*AIM OF THE EXERCISE*. Please transcribe the data that follows without the pictures, keeping every word the same.

[[ SUPPLIED INFORMATION open ]]

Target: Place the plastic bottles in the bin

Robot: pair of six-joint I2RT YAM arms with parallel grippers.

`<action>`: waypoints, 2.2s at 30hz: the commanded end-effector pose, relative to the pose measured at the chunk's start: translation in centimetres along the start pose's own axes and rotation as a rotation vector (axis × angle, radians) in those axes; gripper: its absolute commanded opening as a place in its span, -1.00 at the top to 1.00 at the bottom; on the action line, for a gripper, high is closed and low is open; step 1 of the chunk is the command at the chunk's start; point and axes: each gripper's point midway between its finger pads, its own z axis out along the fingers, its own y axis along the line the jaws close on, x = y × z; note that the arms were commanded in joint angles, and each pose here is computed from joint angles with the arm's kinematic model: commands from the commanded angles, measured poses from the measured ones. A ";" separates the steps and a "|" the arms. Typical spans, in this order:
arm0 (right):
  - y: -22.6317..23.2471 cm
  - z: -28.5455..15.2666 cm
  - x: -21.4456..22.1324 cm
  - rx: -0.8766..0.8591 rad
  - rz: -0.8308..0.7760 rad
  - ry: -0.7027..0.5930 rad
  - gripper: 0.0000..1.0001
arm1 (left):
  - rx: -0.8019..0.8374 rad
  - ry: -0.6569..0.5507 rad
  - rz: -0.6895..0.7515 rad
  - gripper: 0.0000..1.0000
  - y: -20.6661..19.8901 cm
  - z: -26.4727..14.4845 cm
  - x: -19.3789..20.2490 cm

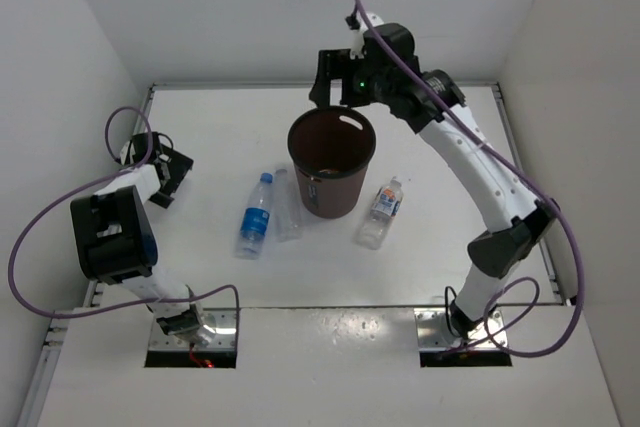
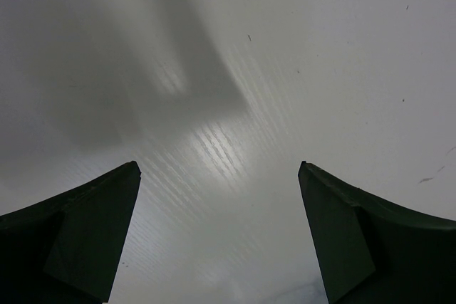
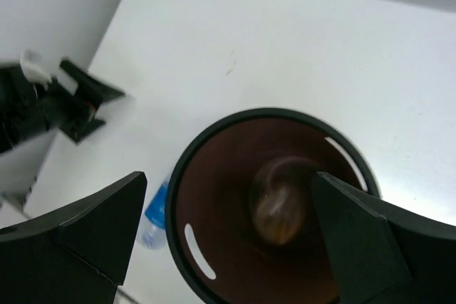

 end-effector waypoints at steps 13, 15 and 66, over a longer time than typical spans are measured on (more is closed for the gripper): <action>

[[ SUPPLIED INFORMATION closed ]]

*ANSWER TO THE EXERCISE*.
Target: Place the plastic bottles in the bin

Robot: pair of six-joint I2RT YAM arms with parallel grippers.

`<action>`: waypoints, 2.2s at 30hz: the commanded end-effector pose, relative to the pose measured at the chunk's start: translation in centimetres along the start pose's own axes and rotation as a rotation vector (axis × angle, radians) in those axes; gripper: its absolute commanded opening as a place in its span, -1.00 at the top to 1.00 at the bottom; on the action line, for a gripper, high is closed and low is open; step 1 of the chunk is the command at the chunk's start; point and axes: each gripper's point midway between its finger pads, its own z axis out along the fingers, its own y axis along the line the jaws close on, x = y × z; note that the arms were commanded in joint angles, and each pose here is computed from joint angles with the arm's kinematic model: commands from the commanded angles, measured poses from the measured ones. A ";" separates the steps and a "|" the arms. Typical spans, in this order:
arm0 (right):
  - y: -22.6317..23.2471 cm
  - z: -28.5455..15.2666 cm
  - x: -21.4456..22.1324 cm
  - rx: -0.8766..0.8591 rad
  - rz: -0.8308..0.7760 rad
  - ry: -0.7027..0.5930 rad
  - gripper: 0.0000..1.0001
arm1 (left):
  - rx: -0.8019..0.8374 rad
  - ry: -0.6569..0.5507 rad
  - rz: -0.6895..0.7515 rad
  - gripper: 0.0000..1.0000
  - y: -20.6661..19.8901 cm
  - z: -26.4727..14.4845 cm
  - x: -19.3789..20.2490 cm


 end-effector waypoints at steps 13, 15 and 66, over a longer time than typical spans are measured on (more is closed for the gripper): <action>

No additional output is needed.